The CfA has long been renowned for its laboratory work producing some of the best precision devices in the world. In particular are its timekeeping hydrogen-maser clocks, used by NASA to track its satellites as well as by radio astronomers around the world to make precision measurements of cosmic phenomena using Very Long Baseline Interferometry. The CfA maser group has continued to develop advanced clock technologies over the years, and to turn them into new tools to probe the heavens, including recently the so-called "laser-combs" for ultraprecise measurement of stellar velocity shifts induced by extrasolar planets.
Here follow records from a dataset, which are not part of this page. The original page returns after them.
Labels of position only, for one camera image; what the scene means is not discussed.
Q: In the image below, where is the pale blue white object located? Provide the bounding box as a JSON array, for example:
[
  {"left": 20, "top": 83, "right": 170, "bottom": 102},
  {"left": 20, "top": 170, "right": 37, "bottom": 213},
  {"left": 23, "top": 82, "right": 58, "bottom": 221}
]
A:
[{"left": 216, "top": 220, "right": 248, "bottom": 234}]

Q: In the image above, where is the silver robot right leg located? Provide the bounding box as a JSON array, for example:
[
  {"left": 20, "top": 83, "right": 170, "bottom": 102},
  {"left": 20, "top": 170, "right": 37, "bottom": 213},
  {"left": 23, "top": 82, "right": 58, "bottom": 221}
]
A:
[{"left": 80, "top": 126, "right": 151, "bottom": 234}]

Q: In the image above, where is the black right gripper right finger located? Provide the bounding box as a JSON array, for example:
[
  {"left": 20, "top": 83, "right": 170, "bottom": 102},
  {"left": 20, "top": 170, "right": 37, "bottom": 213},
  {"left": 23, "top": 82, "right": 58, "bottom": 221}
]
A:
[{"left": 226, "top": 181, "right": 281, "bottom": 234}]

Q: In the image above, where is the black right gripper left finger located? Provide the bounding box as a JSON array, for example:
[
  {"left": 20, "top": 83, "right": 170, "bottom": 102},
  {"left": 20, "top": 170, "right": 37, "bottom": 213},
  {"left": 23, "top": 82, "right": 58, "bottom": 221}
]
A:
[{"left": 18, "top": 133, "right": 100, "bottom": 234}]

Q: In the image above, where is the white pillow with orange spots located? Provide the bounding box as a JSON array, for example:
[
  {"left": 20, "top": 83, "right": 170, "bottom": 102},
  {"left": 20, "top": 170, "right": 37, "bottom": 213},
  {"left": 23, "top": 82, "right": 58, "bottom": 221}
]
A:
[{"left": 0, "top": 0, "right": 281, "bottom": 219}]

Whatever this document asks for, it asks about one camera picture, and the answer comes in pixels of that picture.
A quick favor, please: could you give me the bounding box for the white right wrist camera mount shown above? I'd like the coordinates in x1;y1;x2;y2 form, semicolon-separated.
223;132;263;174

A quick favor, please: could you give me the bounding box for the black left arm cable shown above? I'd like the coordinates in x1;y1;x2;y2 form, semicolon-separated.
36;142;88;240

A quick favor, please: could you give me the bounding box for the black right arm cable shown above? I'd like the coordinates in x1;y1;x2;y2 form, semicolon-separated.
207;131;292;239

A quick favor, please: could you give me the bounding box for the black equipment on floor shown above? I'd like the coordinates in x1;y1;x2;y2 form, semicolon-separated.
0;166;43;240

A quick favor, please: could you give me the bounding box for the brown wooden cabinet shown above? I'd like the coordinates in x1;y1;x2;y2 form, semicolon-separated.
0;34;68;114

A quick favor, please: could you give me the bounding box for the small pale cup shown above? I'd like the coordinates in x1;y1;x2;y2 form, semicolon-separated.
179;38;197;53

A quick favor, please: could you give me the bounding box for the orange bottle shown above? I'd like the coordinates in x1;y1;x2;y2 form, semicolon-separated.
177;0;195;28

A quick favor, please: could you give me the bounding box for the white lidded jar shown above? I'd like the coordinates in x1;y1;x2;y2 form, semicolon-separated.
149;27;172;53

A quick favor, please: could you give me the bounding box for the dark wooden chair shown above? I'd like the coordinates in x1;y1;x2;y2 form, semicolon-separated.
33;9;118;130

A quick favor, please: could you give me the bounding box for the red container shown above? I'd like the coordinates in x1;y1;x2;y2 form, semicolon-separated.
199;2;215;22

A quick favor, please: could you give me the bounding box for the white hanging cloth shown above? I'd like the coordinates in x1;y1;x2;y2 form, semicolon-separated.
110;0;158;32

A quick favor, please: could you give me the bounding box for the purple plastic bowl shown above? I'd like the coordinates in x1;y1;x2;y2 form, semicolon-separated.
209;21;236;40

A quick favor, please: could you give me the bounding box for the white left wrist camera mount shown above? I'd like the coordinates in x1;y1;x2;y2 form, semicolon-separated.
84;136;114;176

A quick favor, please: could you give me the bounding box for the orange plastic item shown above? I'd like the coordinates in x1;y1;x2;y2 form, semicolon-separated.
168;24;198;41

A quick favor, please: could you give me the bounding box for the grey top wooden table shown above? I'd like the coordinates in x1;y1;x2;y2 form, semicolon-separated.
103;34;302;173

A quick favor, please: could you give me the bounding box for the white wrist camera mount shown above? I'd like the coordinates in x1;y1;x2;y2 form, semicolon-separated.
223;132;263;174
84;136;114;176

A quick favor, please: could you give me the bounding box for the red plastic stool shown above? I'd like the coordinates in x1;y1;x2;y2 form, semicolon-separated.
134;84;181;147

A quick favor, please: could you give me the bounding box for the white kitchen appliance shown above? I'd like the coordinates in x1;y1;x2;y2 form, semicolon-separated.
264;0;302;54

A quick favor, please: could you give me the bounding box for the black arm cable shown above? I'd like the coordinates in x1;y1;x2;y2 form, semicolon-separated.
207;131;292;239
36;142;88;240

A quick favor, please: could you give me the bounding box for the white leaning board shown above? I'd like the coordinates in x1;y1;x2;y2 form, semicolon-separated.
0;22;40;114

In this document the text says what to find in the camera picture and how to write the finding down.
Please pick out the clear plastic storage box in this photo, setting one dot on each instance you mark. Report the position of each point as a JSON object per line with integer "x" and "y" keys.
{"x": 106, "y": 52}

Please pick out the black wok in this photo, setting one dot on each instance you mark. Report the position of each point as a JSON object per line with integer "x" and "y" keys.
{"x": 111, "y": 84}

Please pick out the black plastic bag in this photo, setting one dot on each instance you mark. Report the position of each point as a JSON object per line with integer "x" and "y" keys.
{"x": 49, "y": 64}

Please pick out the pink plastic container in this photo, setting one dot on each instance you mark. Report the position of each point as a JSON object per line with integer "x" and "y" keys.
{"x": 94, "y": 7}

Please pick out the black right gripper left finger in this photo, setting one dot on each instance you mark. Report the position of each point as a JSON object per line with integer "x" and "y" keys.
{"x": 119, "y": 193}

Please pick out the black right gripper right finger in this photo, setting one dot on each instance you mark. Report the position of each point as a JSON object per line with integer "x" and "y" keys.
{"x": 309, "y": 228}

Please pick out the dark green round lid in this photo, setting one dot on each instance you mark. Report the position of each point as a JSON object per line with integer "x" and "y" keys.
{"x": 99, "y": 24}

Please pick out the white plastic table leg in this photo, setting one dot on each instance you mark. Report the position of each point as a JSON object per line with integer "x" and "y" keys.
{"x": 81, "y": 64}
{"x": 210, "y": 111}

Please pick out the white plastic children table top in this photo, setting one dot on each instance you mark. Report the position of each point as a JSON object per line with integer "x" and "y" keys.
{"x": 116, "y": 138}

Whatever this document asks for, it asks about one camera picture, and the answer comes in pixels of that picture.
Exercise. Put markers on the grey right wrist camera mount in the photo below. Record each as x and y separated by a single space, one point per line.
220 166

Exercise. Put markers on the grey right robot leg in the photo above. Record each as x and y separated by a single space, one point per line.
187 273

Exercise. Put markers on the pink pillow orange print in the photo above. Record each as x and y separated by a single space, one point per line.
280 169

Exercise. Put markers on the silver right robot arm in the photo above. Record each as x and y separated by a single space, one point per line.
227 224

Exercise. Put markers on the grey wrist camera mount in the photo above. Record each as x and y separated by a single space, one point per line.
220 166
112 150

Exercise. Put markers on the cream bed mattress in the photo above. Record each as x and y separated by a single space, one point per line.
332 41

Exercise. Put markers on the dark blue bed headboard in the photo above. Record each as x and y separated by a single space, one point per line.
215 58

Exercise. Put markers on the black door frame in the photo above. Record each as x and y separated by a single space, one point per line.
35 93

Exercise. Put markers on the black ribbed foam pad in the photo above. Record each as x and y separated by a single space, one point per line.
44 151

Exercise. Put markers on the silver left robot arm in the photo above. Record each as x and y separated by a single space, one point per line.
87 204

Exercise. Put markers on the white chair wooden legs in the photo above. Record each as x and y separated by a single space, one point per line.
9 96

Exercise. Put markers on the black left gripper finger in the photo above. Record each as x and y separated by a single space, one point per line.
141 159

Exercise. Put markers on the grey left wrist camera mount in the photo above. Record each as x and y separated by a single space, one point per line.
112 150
CfA scientists Igor Pokovski, Nick Langellier, and Ron Walsworth and two colleagues have published a new GW detector concept to study in particular the low frequency GWs. Their technique precisely measures not the separation of the sensors but their minuscule motions via the Doppler effect as a gravitational waves passes by. The device uses a finely controlled laser and precise atomic clocks mounted in two satellites (unlike other space GW concepts that require three satellites, this system needs only two). The technology for this capability requires only realistic improvements to implement, and offers an important extension to current GW systems.
"Gravitational Wave Detection with Optical Lattice Atomic Clocks," S. Kolkowitz, I. Pikovski, N. Langellier, M. D. Lukin, R. L. Walsworth, and J. Ye, PhysRev D, 94, 124043, 2016.